Researchers investigated the hepatoprotective potential of ellagic acid in a murine model of MAFLD. Mice were fed a high-calorie diet to induce the disease state. The study evaluated ellagic acid's effects by measuring the mRNA expression of specific proteins within the UPR-PERK pathway in both liver and epididymal adipose tissue. Additionally, various metabolic parameters, including glucose, total cholesterol, HDL, VLDL, triglycerides, insulin, and glycated hemoglobin, were assessed. The abstract does not specify the dose, route, frequency, or duration of ellagic acid administration, nor the exact number of animals (n) used in the study.

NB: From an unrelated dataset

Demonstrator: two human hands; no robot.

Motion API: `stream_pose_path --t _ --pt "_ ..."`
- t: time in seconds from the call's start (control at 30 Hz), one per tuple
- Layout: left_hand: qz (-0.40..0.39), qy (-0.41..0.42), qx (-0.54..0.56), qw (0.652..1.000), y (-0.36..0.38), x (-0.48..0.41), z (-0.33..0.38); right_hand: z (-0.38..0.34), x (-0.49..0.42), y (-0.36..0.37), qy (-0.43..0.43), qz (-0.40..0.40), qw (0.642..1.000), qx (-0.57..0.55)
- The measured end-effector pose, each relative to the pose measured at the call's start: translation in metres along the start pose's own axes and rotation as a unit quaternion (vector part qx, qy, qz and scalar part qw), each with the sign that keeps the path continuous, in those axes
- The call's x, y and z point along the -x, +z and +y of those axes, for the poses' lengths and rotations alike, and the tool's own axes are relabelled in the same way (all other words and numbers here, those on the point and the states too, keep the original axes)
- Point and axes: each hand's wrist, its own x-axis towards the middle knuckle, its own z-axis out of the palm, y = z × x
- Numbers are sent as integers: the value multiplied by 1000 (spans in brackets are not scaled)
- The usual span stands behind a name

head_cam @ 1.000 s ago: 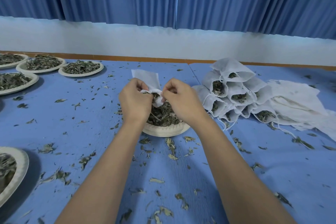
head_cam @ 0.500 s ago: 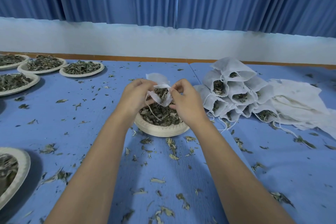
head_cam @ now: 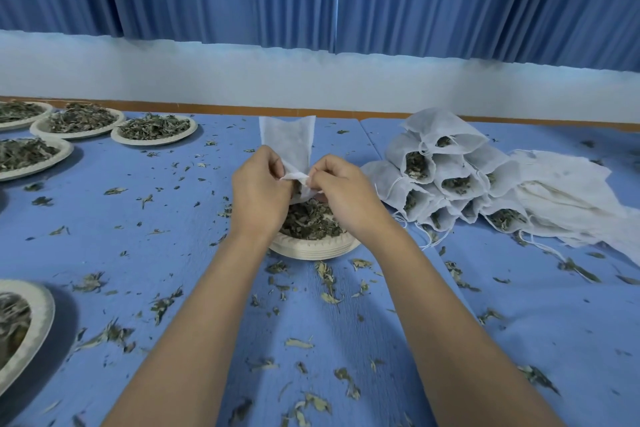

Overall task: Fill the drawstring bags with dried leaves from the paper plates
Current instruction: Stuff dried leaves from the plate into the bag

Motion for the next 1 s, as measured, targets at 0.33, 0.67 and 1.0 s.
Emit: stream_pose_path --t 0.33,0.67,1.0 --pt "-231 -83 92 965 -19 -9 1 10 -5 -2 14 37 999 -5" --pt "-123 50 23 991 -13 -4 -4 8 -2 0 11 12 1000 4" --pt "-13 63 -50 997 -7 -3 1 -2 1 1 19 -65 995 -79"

The high-calorie diet successfully induced MAFLD, activating the UPR pathway in response to cellular stress. This activation was evidenced by increased mRNA expression of key genes: Grp78, Eif2ak3, Eif2α, Ddit3, Atf4, and Nfe2l2 in both liver and epididymal adipose tissue. Treatment with ellagic acid effectively modulated the expression of these UPR-PERK pathway genes, indicating a direct influence on ER stress response. Furthermore, ellagic acid significantly improved several metabolic markers. While specific numerical reductions are not provided in the abstract, the compound was found to reduce levels of glucose, total cholesterol, HDL, VLDL, triglycerides, insulin, and glycated hemoglobin. This broad metabolic improvement supports its role as a hepatoprotective agent. > Ellagic acid modulated the pathway genes and reduced levels of glucose, total cholesterol, HDL and VLDL, triglycerides, insulin, and glycated hemoglobin.